Frederic Bastiat (1801-1850) lucidly diagnosed this political pathology long ago when he dubbed it "legal plunder." He found it inconsistent that we would condemn neighbors who steal some of our property in person, yet tolerate a government that would take some of our property to give it to those same neighbors. Does forcibly changing ownership of property become morally defensible if government does the dirty work for us? Is the involuntary redistribution of wealth sanctified if a majority of congressmen vote for it? Bastiat and the American founders would answer emphatically and unequivocally: No!
By converting government from being the guardian of our property rights to the principal agent for abrogating those rights, we have perverted the purpose of government and unleashed a political free-for-all that, if unchecked and not reversed, will lead to economic impoverishment and societal decay (Exhibit A: see Detroit). Our political degeneration may even culminate in tyrannical modes of government.

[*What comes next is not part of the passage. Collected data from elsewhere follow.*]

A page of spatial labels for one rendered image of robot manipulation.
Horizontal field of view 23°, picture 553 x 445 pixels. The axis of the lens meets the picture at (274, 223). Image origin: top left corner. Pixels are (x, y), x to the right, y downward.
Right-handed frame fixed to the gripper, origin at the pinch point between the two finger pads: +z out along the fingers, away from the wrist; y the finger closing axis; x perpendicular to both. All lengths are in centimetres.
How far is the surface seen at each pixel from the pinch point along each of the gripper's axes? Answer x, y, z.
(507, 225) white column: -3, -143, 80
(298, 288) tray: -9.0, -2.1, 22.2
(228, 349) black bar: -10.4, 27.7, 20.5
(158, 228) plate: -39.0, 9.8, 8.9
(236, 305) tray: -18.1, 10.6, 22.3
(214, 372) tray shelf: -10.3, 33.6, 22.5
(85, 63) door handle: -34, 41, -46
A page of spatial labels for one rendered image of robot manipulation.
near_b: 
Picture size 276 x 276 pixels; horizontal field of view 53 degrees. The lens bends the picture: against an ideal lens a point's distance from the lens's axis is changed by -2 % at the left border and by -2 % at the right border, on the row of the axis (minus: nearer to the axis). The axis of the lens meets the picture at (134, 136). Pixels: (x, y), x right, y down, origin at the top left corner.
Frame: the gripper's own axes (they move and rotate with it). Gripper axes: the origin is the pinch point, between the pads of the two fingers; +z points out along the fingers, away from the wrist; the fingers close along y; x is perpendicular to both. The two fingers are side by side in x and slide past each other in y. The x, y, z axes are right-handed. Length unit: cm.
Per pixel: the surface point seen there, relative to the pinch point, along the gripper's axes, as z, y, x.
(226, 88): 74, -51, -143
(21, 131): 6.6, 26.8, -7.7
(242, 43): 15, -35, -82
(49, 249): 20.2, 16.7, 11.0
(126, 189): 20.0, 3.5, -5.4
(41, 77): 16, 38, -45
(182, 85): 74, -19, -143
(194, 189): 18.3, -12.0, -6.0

Today's demoralized politics has become a nasty, savage squabble over who gets what. Thought leaders, such as educators and journalists, have been telling anyone who will listen that people are entitled to have certain things. No wonder many (most?) Americans feel justified in having the government take property from others to give it to them. And if those whose property is under siege protest the taking of their assets -- if they dare try to protect their property from plunder -- then those individuals are vilified and demonized as atavistic, antisocial, morally inferior creatures unworthy of respect, meriting contempt and condemnation.
Some of our clergy, too, have contributed to the poisoning of our polity by injecting the venom of envy into susceptible minds. Thus, President Obama can say, with a straight face, to a gathering of Christians at the National Prayer Breakfast that raising taxes is consistent with Jesus' teaching "for unto whom much is given, much shall be required."
The president grossly misused this conclusion of Jesus' parable of the talents. The parable teaches that God (not government) is the giver of life and talents, and that one owes it to God (not government) to make productive use of His gifts. The fact that some Americans have earned fortunes indicates that they have already rendered abundant service to their fellow man -- that is, that the much required of them has already been paid by virtue of talented, hardworking individuals having created abundant value for their fellow man. The fact that the president can apparently twist the gospels without eliciting howls of protest from clergy is a telling (and worrisome) phenomenon.
The toxic discord that surrounds us today stems from the debased politics of using government to redistribute private property rather than protect and preserve it. Look at the conduct of some of the Occupy Wall Street movement or the behavior of some of the public union people in Madison last winter. We are not far, in our polity and our public finances, from the kind of irrational mob violence currently plaguing Greece (I say irrational, because to demand that government hand out wealth that isn't there can hardly be deemed rational.).
The only antidote for the deadly poison of disrespect for private property that infects our body politic is a moral and intellectual revival whereby we regain our respect for our neighbor's property. The alternative is bankruptcy and chaos.
Dr. Mark W. Hendrickson is an adjunct faculty member, economist, and fellow for economic and social policy with The Center for Vision & Values at Grove City College.